Arriving at the podium to thunderous applause, Xi Jinping, 69, spent more than an hour and a half reflecting on the past five years and laying out his roadmap for the next five.
He blasted interference by “external forces” from the island of Taiwan, which the Chinese regime considers part of its territory.
“We will try to pursue the possibility of peaceful reunification with great sincerity and great efforts, but we will never commit to abandoning the use of force and we have the opportunity to take all necessary measures”, he threatened.
He also felt that Hong Kong had gone from “chaos to rule” after Beijing’s aggressive takeover of the territory, which saw massive pro-democracy demonstrations in 2019.
Protect “public health”.
Above all, one of the main questions revolved around whether to continue the strict “zero COVID-19” strategy inextricable from the Chinese president — thanks to which Mr. Xi claimed that China had put human lives first. into all, above all.
He said China has “highly safeguarded people’s safety and health, and achieved significant positive results by coordinating epidemic prevention and control with economic and social development.”
This “Zero COVID-19” policy has strengthened social control over citizens whose every move is now computerized, a country that has already been criticized on the international stage for human rights violations.

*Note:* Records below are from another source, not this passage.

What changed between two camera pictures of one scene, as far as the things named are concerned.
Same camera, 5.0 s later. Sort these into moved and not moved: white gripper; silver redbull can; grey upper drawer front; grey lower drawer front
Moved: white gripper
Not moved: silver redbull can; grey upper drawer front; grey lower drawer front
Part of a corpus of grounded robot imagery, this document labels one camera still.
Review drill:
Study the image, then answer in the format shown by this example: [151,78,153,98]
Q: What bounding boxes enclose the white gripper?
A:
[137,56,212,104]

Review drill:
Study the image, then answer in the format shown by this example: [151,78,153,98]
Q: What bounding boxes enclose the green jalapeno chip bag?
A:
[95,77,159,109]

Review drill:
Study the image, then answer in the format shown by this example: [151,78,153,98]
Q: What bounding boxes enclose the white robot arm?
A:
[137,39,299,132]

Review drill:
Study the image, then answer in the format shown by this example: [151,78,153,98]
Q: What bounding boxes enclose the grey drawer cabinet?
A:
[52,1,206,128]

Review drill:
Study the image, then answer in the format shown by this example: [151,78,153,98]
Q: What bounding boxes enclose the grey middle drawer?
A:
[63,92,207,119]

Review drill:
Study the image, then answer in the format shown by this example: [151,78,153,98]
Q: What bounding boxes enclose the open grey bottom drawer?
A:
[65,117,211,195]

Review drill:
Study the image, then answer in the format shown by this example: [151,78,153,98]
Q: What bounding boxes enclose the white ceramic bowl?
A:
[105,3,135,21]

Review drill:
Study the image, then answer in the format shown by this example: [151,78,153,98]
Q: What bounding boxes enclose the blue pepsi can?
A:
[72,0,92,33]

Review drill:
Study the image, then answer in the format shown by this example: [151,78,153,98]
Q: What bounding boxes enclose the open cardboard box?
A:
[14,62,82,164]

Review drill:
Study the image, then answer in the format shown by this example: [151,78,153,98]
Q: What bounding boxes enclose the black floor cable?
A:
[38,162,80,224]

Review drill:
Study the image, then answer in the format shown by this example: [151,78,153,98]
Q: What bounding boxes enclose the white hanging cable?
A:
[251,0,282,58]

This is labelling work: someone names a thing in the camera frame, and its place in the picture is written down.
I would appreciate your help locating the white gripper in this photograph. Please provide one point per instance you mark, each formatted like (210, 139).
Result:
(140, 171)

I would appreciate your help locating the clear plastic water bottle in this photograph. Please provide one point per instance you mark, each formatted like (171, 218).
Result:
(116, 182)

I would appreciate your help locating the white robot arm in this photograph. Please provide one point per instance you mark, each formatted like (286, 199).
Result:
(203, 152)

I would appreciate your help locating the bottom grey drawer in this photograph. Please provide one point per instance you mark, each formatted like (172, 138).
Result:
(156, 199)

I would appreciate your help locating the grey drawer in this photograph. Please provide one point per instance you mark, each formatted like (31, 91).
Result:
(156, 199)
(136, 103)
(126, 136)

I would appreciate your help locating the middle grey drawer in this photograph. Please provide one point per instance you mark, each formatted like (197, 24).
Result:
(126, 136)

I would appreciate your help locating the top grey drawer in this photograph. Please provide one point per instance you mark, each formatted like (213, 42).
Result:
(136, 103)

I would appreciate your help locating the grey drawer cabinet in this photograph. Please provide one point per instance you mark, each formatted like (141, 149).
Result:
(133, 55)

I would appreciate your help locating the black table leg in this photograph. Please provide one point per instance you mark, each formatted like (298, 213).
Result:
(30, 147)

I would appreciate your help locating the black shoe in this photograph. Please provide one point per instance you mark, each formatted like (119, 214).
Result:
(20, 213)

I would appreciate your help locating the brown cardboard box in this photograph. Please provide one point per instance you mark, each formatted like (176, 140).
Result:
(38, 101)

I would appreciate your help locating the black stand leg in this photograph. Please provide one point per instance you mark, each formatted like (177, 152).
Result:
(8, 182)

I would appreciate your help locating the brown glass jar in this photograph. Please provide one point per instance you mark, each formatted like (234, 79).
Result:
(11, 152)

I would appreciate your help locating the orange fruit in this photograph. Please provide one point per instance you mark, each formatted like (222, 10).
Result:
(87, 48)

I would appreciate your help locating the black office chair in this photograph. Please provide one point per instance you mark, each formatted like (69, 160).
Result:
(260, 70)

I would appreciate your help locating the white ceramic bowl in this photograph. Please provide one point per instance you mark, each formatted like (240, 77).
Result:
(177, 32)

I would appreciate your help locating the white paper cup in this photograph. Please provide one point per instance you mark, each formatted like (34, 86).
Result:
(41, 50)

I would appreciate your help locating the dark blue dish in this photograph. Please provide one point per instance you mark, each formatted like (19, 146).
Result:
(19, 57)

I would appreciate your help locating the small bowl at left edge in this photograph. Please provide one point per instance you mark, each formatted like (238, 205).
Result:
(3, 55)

The country’s near-lockdown and repeated lockdowns have stalled growth, with this year expected to be the weakest in four decades, excluding the COVID-19 period.

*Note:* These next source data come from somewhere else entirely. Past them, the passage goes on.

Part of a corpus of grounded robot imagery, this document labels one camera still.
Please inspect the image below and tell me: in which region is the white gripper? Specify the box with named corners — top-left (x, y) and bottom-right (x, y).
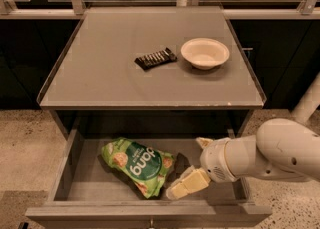
top-left (166, 137), bottom-right (237, 200)

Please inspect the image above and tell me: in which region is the grey open top drawer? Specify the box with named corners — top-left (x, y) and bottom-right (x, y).
top-left (26, 118), bottom-right (271, 229)

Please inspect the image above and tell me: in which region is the grey cabinet counter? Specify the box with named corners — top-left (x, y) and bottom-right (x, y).
top-left (36, 5), bottom-right (267, 141)

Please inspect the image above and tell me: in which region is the white paper bowl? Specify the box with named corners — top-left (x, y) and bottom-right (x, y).
top-left (180, 38), bottom-right (230, 70)

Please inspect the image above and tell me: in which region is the white cylindrical post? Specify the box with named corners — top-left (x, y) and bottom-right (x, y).
top-left (292, 73), bottom-right (320, 124)

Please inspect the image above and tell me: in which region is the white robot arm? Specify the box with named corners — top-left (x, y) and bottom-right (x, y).
top-left (166, 118), bottom-right (320, 200)

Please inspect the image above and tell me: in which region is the black snack bar wrapper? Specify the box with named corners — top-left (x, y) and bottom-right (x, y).
top-left (134, 48), bottom-right (177, 71)

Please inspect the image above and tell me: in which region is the green rice chip bag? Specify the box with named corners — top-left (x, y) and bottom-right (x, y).
top-left (101, 138), bottom-right (175, 198)

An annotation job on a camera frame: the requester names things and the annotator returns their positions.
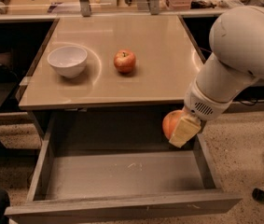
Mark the grey cabinet with beige top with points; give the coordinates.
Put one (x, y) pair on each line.
(167, 60)

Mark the open grey wooden drawer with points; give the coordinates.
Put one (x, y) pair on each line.
(104, 166)

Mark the red apple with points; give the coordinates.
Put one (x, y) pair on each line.
(124, 61)

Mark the orange fruit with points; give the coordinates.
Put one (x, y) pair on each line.
(169, 122)

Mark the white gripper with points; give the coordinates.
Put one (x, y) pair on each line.
(203, 104)

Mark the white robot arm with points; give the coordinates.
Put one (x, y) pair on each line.
(237, 62)

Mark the black chair caster lower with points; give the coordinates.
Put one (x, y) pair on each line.
(258, 195)

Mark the white bowl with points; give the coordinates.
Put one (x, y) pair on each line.
(68, 61)

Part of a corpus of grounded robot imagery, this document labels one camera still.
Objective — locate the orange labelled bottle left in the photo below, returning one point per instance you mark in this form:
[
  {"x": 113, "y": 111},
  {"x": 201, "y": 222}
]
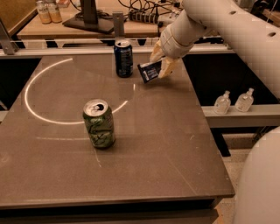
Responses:
[{"x": 43, "y": 12}]

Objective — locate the grey side shelf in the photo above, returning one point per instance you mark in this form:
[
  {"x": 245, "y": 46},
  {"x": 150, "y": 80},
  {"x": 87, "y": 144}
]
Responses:
[{"x": 257, "y": 116}]

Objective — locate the green soda can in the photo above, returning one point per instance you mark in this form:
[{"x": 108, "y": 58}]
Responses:
[{"x": 99, "y": 122}]

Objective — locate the power strip with cables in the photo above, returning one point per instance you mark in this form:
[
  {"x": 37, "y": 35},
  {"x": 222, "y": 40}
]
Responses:
[{"x": 152, "y": 18}]

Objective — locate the blue rxbar blueberry wrapper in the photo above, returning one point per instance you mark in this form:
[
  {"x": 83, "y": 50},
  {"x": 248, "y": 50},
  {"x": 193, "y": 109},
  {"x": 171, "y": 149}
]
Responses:
[{"x": 149, "y": 71}]

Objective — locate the orange labelled bottle right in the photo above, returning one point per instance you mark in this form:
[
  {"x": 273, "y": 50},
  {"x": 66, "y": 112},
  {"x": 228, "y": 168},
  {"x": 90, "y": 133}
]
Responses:
[{"x": 54, "y": 11}]

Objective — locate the clear sanitizer bottle left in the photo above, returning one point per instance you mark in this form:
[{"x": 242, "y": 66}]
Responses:
[{"x": 222, "y": 104}]

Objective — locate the blue pepsi can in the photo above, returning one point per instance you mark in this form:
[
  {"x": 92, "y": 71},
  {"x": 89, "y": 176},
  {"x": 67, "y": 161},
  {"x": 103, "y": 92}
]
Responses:
[{"x": 123, "y": 58}]

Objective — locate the grey metal rail frame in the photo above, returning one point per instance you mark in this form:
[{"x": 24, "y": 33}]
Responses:
[{"x": 38, "y": 40}]

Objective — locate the clear sanitizer bottle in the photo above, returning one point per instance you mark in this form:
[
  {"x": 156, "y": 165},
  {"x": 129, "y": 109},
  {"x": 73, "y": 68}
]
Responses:
[
  {"x": 222, "y": 104},
  {"x": 244, "y": 101}
]

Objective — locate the black monitor stand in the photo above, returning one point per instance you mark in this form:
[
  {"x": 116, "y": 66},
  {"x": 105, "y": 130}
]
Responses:
[{"x": 89, "y": 20}]

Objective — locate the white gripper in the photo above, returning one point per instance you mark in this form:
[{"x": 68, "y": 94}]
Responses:
[{"x": 174, "y": 44}]

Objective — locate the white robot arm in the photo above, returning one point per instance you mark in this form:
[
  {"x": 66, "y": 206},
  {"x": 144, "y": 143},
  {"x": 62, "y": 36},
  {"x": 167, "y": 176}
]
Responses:
[{"x": 257, "y": 43}]

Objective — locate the clear sanitizer bottle right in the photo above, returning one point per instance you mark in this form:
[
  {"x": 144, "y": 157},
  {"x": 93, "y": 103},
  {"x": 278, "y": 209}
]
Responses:
[{"x": 244, "y": 101}]

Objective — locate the orange labelled bottle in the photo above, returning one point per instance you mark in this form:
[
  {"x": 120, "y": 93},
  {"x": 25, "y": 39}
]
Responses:
[
  {"x": 43, "y": 12},
  {"x": 54, "y": 11}
]

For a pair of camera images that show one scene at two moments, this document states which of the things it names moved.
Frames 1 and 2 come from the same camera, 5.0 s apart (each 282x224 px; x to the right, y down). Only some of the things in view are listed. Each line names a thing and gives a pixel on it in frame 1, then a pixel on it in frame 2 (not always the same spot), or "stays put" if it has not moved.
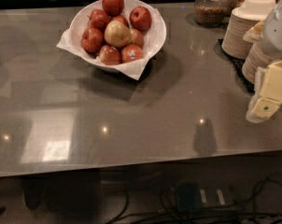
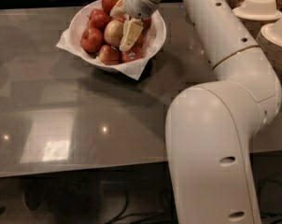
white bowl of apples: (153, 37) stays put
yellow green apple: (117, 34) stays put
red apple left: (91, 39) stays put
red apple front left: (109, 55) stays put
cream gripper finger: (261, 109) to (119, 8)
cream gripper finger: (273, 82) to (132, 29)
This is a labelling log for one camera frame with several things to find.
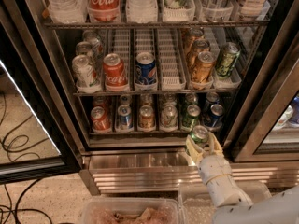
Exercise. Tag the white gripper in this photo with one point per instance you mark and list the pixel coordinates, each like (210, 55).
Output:
(214, 169)

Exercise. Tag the green soda can front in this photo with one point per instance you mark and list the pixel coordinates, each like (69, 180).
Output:
(199, 134)

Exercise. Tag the green soda can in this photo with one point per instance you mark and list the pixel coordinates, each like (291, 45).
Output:
(190, 116)
(199, 134)

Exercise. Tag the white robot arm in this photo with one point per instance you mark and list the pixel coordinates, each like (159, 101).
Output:
(233, 204)

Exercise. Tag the blue pepsi can bottom right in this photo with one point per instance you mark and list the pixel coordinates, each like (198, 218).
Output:
(214, 115)

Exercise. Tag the blue pepsi can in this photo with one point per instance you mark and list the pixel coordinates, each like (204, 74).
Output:
(125, 117)
(214, 115)

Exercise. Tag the green soda can behind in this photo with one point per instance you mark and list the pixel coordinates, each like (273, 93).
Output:
(190, 116)

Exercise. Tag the white green can bottom shelf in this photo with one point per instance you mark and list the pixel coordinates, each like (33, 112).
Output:
(169, 117)

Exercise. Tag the orange soda can bottom shelf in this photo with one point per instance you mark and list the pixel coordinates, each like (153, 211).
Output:
(146, 118)

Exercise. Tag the gold can middle shelf front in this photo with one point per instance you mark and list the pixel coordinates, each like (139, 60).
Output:
(202, 67)

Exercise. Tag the gold can shelf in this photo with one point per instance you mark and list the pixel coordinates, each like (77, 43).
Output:
(198, 46)
(202, 67)

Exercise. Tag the blue pepsi can bottom left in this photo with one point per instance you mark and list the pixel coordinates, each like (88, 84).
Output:
(125, 117)

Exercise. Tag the empty white shelf tray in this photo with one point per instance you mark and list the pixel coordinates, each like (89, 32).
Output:
(171, 68)

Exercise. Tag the green can middle shelf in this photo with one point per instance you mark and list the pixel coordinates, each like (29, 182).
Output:
(227, 59)

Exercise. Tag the blue pepsi can middle shelf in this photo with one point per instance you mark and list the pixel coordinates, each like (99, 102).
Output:
(145, 69)

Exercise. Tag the red cola can bottom shelf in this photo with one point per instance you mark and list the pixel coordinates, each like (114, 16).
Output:
(100, 119)

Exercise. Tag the red coca cola can middle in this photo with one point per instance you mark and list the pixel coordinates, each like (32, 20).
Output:
(114, 70)

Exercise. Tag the white can middle shelf front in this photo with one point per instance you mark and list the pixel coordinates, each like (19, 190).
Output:
(84, 71)

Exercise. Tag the open glass fridge door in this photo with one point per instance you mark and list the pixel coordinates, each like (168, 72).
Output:
(39, 135)

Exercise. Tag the clear bin with bubble wrap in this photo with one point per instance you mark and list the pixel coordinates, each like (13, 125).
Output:
(197, 207)

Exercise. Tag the clear bin with brown items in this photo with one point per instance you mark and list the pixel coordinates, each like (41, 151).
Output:
(131, 210)

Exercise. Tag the clear water bottle top left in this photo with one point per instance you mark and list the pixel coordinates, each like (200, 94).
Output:
(67, 11)

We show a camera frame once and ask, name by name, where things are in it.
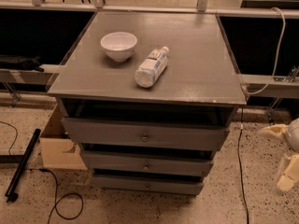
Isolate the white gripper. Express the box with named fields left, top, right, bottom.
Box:
left=258, top=119, right=299, bottom=195

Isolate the grey middle drawer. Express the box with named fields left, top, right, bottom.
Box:
left=81, top=151, right=213, bottom=176

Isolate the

If the official press hammered home this week that it was “irresponsible” to “fold down” in the face of the virus, the economic cost of this strategy and the public discontent it provoked were undeniable.
Sometimes the anger goes beyond social networks: this week and despite tight security measures in the capital, a man hung two banners against the Chinese leader and Zero COVID-19 on a bridge in Beijing. One called for citizens to strike and oust the “traitorous dictator Xi Jinping.”
In his speech, Xi Jinping defended his fierce anti-corruption campaign, responding to critics who accuse him of using it to bring down opponents and consolidate power.
“The fight against corruption has been a resounding success and the serious latent dangers in the party, state and the army have been removed and integrated comprehensively,” he said.
According to official figures, at least 1.5 million people were sanctioned in this campaign, eager for bribes from “tigers” (top leaders) and “flies” (small officials) as soon as he came to power in 2012. As Congress approached, the attack accelerated.
Finally, China’s president promised that his country would “actively promote” the fight against global warming, one of the biggest polluters on earth.
The CPC’s 2,300 or so delegates, drawn from all provinces and some dressed in their traditional clothes, will appoint a new central committee by next Saturday, a kind of party parliament with about 200 members, including the political bureau. And its 25 head decision making body.
In fact, they only confirm decisions made upstream by different factions in the party: moreover Xi Jinping came to power in 2012, chosen as a compromise man between factions before imposing his control over the years.
A crucial element was the composition of the future Standing Committee, a group of seven or nine people at the highest pinnacle of power. But Mr. Xi, analysts say, is unlikely to give any hint of a possible successor.